晦-つきこもり-

2006-10-23 18:54:05 | ゲームよろず
「学校であった怖い話」のついでに製作元の同じ「晦-つきこもり-」にも触れておこう。


「学校であった怖い話」がそれなりに注目されていたため、このゲームも上手くやれば波に乗れたように思うのだが、発売されたの時期がプレステやセガサターンが浸透し始めた頃でもあったため、結果として注目度の低いマイナー作品になってしまった感がある。


作品そのものは、「学怖に比べると微妙だが、単体で考えるならそれなりにおもしろい」というところだろうか。随所で指摘されているが、やはりまとまりのなさが質を落とす原因となっている。学怖が舞台を学校に限定していたから、様々な世界(職・年齢)に生きる人たちの様々な体験談を聞くという真逆の内容は理解できる。しかしそれなら、舞台設定にもっと気をつけるべきだったのではないか。例えば由香里一話目の深夜のデパートとマネキンの話や良夫二話目の林間学校の話は、身近であるという意味で、他人事でない恐怖をプレイヤーに感じさせるように思う(仮に都会の学校に住んでいる人でも、田舎の夜にいつもと違う空気を感じた経験のある人は多いだろう)。その一方で、泰明の話などは舞台がスタジオといった特殊なものが多く、事件自体は怖くても「へー、そうなんだ」という程度の感慨しか湧かない。これは由香里三話目の「富士樹海自殺者探索バイト」にも当てはまる。つまり、確かに何か出るのが当然な状況なのだが、そんなところに行くことがそもそもありえないからどこまでいっても他人事の感覚。身に染みる怖さにはならないのだ(ちなみに学怖で言えば、岩下二話目の無限廊下がその手の話で最凶だと思うがどうだろうか)。


次にやはり七話目の問題を指摘しなければならない。以上のような統一性のなさも、最後の持って行き方次第でうまくまとめることもできたはず。しかし、この七話目がまたあかん(苦笑)何しろ、選択肢が出る七話目は二つしかなく、まともにストーリーが展開するのに到っては一つだからだ。その上、両方とも怪談とは言いがたい内容だ(もっとも和子の話はアレでいいと思うけど)。また、選択肢がないシナリオもオチがよくできていればいいのだが、何じゃそりゃと言いたくなるものばかりである。隠しシナリオについても、風間は問題外として石の話のオチは酷い。せっかく離れた世界の出来事が繋がったというのに、何であんなにショボいオチをつけたのだろうか?意味不明である。

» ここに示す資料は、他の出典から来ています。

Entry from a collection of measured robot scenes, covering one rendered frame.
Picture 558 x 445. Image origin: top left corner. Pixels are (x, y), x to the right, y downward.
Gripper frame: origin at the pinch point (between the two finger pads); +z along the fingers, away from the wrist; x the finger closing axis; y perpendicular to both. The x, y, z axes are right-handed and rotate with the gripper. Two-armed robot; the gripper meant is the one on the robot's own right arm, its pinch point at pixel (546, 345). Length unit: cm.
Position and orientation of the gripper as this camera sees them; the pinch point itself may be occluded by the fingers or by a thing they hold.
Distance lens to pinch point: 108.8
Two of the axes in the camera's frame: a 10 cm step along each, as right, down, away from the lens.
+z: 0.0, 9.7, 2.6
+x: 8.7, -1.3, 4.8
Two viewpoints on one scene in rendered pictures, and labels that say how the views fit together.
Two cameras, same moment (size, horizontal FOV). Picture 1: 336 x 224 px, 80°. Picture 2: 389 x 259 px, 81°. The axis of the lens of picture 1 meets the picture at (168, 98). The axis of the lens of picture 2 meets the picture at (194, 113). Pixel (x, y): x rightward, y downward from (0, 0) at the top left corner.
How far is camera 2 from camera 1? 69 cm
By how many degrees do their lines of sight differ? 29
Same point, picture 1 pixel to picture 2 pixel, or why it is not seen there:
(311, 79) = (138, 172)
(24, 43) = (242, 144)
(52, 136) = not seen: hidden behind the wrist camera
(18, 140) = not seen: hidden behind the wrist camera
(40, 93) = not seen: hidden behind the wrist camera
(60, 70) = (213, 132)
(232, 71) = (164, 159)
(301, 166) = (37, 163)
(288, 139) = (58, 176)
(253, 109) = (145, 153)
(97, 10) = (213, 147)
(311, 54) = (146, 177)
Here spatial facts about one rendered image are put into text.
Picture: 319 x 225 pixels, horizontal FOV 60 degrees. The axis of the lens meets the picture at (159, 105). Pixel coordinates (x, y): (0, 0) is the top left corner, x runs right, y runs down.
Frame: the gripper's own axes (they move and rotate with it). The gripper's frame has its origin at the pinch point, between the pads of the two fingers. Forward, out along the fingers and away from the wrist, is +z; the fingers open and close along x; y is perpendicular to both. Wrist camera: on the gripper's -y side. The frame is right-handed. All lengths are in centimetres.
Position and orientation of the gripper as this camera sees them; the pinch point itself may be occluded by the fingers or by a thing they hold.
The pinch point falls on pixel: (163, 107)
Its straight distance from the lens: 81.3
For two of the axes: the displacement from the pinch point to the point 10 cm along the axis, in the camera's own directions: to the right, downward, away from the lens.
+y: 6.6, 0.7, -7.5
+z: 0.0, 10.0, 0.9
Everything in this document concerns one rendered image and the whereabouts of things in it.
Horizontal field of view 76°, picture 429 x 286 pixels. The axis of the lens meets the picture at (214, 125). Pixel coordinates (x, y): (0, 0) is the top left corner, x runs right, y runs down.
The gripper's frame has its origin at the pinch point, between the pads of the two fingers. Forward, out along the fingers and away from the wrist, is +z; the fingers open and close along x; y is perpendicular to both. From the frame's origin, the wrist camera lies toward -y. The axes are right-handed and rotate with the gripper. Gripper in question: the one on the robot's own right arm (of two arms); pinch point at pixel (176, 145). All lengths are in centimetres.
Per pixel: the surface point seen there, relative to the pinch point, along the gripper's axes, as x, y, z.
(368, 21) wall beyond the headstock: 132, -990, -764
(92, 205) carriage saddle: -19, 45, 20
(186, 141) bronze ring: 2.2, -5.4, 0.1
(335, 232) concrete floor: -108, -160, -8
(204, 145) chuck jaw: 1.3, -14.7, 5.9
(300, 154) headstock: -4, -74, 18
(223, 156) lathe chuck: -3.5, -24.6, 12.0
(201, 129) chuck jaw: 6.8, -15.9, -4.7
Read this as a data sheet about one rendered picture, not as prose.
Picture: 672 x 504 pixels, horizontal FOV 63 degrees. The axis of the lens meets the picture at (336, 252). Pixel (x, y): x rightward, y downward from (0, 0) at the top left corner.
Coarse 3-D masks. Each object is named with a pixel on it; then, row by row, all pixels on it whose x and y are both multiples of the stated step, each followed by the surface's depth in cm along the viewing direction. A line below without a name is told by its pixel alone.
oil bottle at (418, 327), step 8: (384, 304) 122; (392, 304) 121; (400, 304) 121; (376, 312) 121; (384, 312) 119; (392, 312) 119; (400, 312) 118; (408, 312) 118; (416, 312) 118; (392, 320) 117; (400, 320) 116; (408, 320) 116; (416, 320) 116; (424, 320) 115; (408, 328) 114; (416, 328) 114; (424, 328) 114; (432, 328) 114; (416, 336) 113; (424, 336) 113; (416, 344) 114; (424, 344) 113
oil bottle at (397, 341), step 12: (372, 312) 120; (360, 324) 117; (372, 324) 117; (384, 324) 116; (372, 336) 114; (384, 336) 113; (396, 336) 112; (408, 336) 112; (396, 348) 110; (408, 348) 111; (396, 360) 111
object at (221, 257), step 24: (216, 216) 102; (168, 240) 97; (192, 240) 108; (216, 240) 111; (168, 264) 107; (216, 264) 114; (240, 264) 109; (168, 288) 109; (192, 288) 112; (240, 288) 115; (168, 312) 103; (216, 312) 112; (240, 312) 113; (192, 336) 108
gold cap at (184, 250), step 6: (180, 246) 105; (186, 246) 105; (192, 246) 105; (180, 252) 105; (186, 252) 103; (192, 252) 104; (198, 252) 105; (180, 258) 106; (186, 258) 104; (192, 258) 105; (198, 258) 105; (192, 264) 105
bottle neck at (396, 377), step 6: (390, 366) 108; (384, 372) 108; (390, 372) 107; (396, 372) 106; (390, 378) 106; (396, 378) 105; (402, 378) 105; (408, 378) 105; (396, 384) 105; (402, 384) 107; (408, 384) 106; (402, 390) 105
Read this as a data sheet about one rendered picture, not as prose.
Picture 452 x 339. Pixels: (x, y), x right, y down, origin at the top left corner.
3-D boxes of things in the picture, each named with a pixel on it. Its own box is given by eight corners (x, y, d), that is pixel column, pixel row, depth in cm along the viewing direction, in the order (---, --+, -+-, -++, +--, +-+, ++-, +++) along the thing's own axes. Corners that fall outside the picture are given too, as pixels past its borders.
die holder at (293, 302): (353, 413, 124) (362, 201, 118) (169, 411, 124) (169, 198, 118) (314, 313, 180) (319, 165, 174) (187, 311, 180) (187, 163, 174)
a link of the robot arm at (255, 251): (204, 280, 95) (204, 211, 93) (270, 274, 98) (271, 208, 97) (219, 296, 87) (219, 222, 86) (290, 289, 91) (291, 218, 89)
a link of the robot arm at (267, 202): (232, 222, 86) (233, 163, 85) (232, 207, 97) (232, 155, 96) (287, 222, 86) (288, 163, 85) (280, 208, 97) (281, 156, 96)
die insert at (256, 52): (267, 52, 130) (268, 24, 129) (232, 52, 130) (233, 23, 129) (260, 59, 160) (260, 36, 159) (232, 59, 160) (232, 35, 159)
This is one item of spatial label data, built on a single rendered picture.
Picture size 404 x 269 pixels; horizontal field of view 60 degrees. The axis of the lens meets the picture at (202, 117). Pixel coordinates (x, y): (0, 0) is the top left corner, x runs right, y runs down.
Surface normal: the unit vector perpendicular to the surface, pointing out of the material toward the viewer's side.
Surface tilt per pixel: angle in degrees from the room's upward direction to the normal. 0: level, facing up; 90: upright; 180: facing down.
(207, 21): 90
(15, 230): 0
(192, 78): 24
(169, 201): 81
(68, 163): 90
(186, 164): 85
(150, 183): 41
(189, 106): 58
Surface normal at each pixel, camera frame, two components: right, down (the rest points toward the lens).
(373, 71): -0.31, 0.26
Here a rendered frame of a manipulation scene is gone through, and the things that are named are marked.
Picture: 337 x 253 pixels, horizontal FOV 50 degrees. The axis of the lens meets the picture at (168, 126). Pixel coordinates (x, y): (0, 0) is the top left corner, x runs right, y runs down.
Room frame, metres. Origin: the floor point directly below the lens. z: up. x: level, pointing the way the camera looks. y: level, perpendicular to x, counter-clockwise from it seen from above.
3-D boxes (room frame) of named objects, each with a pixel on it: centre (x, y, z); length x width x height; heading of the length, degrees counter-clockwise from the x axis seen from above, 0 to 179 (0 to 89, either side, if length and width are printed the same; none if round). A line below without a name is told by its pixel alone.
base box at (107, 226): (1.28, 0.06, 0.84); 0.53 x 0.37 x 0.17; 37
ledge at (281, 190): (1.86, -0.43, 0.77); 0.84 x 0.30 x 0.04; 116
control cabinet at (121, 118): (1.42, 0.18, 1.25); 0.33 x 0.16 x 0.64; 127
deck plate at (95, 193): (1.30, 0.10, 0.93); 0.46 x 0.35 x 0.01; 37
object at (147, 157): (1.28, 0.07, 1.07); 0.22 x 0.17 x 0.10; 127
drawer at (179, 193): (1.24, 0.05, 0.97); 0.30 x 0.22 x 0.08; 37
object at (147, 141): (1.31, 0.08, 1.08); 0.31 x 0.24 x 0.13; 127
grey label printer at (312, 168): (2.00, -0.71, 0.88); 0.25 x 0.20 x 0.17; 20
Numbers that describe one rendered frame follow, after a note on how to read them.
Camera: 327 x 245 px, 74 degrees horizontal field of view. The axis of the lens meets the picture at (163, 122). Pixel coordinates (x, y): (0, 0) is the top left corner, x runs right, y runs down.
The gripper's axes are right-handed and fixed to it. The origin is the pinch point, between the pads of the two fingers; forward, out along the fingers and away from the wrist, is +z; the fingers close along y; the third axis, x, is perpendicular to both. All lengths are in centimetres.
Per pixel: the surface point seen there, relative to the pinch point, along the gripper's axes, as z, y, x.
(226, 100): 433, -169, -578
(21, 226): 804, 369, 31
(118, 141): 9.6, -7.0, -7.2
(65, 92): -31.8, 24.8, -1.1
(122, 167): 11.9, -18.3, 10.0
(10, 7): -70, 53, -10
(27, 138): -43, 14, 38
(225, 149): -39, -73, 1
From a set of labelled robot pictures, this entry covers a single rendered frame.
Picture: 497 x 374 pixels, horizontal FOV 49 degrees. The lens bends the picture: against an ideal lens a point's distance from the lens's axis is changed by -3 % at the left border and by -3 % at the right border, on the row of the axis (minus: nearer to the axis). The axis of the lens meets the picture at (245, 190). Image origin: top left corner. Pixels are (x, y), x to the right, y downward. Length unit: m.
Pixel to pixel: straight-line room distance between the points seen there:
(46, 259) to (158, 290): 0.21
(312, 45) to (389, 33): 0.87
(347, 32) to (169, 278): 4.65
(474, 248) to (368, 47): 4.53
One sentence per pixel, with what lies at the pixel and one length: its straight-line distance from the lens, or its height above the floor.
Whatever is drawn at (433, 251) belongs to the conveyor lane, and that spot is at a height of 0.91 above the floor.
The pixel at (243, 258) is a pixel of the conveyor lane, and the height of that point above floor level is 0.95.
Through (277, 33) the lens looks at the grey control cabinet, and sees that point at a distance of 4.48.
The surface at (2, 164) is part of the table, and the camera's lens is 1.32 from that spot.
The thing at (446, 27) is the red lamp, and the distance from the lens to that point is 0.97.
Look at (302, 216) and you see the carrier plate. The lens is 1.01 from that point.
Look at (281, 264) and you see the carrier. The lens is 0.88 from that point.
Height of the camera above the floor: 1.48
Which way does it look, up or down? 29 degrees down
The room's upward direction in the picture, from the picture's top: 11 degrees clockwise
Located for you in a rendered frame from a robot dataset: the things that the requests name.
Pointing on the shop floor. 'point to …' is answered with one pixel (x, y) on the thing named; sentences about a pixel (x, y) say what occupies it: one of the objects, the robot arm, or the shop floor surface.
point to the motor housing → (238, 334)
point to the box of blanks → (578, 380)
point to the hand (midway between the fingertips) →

ところでこういったまとまりのなさに関して、「後味の悪さがいい」という人もいるようだ。言わんとすることろはわからなくもない。つまり、まとまらないことによるカタルシスの欠如が奇妙に絡み付いて印象に残る、ということなのだろう。しかしながら七話目の内容を見る限り、後味が悪いというより出来が悪いといった方が適切なのではないか、というのが私の意見だ。というのも、計算していたのではなく単なる作りこみ不足だと感じるからだ。もし仮に「後味の悪さ」が利点になるとすれば、それは全体をまとめるような七話目を二つほど増やすことにってであったろう(特に怪談に絡めたものが必要だったと思う)。今の内容は尻切れトンボに近い。


いちおう画像・演出は決して悪くないと思う。例えば目の表現や「首なしワンピース」は明かりのない中でやるとなかなかクルものがある。また、曲もオルゴールを貴重としながら和子のテーマなどいいものが結構ある。だから七話目さえもう少しちゃんと作っていれば、かなりいいゲームになっただろう。このゲームがリメイクされる可能性がないことも含めて、非常に残念である。